— PROBLEM —
Check every line of the data for the word "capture", and copy those that have it.
Top of DATA SHOWN
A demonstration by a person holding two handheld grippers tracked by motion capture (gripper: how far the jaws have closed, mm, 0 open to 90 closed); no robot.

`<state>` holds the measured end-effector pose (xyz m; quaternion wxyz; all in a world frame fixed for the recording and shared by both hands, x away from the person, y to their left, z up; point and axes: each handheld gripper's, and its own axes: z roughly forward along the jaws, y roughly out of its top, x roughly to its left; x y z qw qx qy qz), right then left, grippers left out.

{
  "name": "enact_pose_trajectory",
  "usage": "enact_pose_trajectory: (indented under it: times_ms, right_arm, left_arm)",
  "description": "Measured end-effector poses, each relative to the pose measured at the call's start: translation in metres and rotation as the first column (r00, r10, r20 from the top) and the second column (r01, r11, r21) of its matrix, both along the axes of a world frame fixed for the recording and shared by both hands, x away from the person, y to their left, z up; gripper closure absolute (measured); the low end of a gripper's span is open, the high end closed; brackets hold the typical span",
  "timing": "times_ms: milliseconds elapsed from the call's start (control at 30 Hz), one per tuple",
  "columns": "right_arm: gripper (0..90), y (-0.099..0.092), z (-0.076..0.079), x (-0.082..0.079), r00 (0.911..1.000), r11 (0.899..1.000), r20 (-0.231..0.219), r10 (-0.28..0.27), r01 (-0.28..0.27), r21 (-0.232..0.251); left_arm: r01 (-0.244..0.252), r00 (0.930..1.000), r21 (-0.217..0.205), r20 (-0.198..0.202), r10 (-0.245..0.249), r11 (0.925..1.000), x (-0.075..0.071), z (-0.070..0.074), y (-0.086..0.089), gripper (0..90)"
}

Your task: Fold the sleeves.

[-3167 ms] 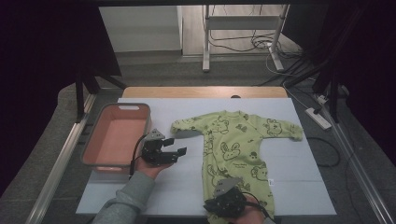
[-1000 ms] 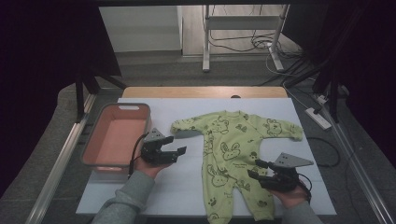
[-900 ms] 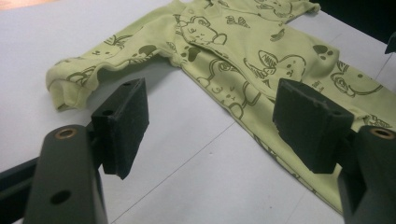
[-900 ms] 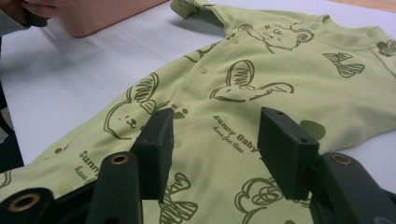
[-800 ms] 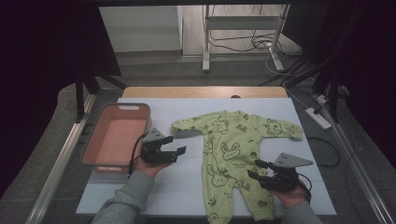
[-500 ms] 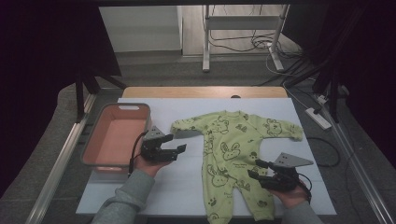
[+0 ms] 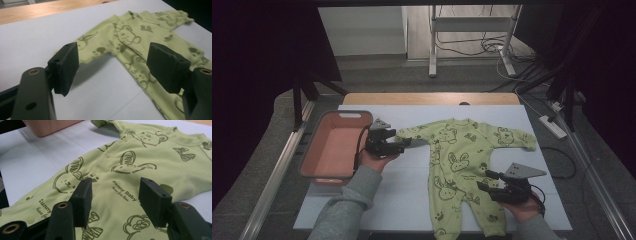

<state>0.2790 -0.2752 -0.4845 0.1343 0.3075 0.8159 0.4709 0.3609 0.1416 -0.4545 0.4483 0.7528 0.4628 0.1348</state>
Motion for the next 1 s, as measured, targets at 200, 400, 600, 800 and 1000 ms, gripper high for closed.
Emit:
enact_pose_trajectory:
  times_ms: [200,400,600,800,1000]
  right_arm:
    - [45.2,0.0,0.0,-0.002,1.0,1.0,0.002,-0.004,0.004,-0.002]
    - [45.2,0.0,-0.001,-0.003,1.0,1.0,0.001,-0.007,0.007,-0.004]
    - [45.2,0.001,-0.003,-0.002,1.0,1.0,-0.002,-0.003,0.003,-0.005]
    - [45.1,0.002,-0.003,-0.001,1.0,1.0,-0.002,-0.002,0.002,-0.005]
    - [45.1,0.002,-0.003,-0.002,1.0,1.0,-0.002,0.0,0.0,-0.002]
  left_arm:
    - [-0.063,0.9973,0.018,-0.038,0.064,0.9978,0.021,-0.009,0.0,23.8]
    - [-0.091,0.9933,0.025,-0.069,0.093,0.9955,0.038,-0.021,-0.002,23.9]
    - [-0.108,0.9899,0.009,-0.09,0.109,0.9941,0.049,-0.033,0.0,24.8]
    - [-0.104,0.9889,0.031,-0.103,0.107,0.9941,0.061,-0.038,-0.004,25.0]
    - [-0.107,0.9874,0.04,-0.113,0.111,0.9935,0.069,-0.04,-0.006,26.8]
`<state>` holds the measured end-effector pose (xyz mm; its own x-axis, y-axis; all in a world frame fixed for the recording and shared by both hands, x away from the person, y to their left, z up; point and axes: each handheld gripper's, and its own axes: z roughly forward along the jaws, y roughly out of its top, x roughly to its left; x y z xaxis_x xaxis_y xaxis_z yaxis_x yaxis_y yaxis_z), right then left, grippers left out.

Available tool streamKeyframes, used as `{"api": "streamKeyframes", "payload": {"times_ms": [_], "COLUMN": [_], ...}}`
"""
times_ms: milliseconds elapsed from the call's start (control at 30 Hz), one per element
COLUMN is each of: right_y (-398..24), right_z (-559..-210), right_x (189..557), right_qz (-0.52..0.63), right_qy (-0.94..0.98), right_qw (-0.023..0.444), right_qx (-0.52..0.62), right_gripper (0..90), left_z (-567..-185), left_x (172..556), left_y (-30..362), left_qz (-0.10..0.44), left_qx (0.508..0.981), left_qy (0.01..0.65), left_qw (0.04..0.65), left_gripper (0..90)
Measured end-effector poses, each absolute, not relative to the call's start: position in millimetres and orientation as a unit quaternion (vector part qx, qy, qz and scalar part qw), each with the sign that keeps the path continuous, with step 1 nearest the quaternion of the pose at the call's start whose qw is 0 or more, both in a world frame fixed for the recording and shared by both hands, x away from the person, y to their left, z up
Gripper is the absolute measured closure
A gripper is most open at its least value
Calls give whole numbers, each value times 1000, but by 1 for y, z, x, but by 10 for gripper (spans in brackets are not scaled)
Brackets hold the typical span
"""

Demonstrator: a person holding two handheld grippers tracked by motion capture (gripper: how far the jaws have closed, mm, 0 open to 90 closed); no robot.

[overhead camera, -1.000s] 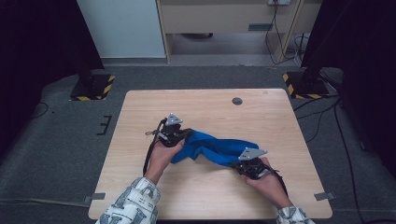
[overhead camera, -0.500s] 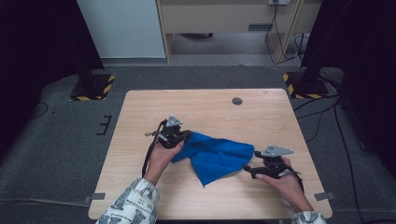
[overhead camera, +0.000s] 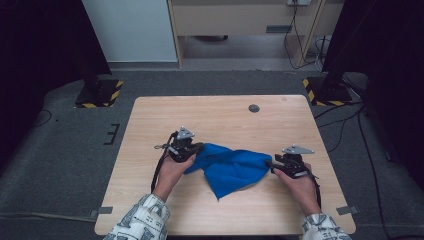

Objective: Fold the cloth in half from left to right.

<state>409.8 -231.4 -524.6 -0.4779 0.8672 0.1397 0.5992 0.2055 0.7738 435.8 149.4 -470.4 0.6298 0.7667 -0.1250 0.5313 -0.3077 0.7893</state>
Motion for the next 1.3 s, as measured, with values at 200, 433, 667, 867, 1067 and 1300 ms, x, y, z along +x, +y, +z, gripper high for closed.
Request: {"api": "streamKeyframes", "payload": {"times_ms": [200, 433, 667, 867, 1067, 1300], "right_y": [-215, -203, -177, -169, -179, -186], "right_z": [-534, -533, -530, -524, -518, -520], "right_x": [412, 421, 434, 429, 419, 415], "right_qz": [383, 373, 358, 357, 368, 371], "right_qy": [781, 799, 816, 825, 816, 812], "right_qw": [162, 166, 167, 173, 182, 183], "right_qx": [467, 442, 423, 402, 408, 411], "right_gripper": [653, 870, 873, 873, 871, 867], "left_z": [-473, -483, -498, -505, -512, -498], "left_x": [431, 413, 394, 392, 408, 402], "left_y": [156, 175, 200, 208, 202, 206], "left_qz": [145, 145, 134, 120, 126, 166], "left_qx": [796, 798, 801, 798, 781, 758], "left_qy": [409, 411, 426, 432, 447, 431], "left_qw": [421, 416, 399, 402, 417, 461], "left_gripper": [855, 857, 859, 852, 701, 557]}}
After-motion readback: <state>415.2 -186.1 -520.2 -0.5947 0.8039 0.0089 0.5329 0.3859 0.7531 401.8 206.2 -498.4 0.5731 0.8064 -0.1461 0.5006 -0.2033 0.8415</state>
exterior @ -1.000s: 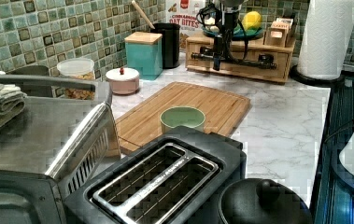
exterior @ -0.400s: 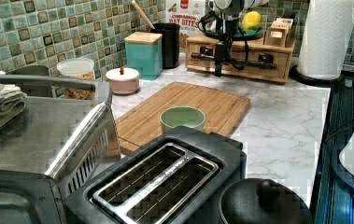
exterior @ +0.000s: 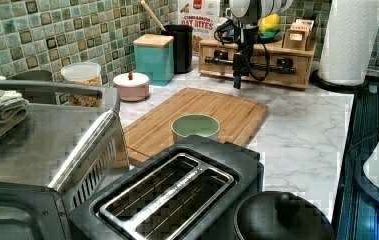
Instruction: Open the drawer.
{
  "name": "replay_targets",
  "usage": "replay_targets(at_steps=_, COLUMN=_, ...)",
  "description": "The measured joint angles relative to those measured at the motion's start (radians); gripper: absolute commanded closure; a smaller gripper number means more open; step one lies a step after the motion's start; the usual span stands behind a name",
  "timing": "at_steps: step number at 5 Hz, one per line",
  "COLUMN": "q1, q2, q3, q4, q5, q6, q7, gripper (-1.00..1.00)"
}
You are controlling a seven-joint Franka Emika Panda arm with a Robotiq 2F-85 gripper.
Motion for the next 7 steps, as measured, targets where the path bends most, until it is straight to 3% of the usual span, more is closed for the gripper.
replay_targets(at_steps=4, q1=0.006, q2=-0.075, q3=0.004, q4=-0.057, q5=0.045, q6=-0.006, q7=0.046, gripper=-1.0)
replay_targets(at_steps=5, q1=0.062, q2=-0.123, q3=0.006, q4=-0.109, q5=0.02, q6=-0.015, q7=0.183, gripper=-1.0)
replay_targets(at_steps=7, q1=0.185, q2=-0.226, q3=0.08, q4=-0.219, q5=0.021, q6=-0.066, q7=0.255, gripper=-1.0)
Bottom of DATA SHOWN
— EXERCISE RESULT —
A demonstration by a person holding two handheld grippers tracked by motion capture (gripper: how far the jaws have closed, mm, 0 open to 90 closed); no robot.
Demonstrator: a person holding two handheld grippers tracked by motion capture (gripper: how far the jaws have closed, mm, 0 open to 90 closed); no robot.

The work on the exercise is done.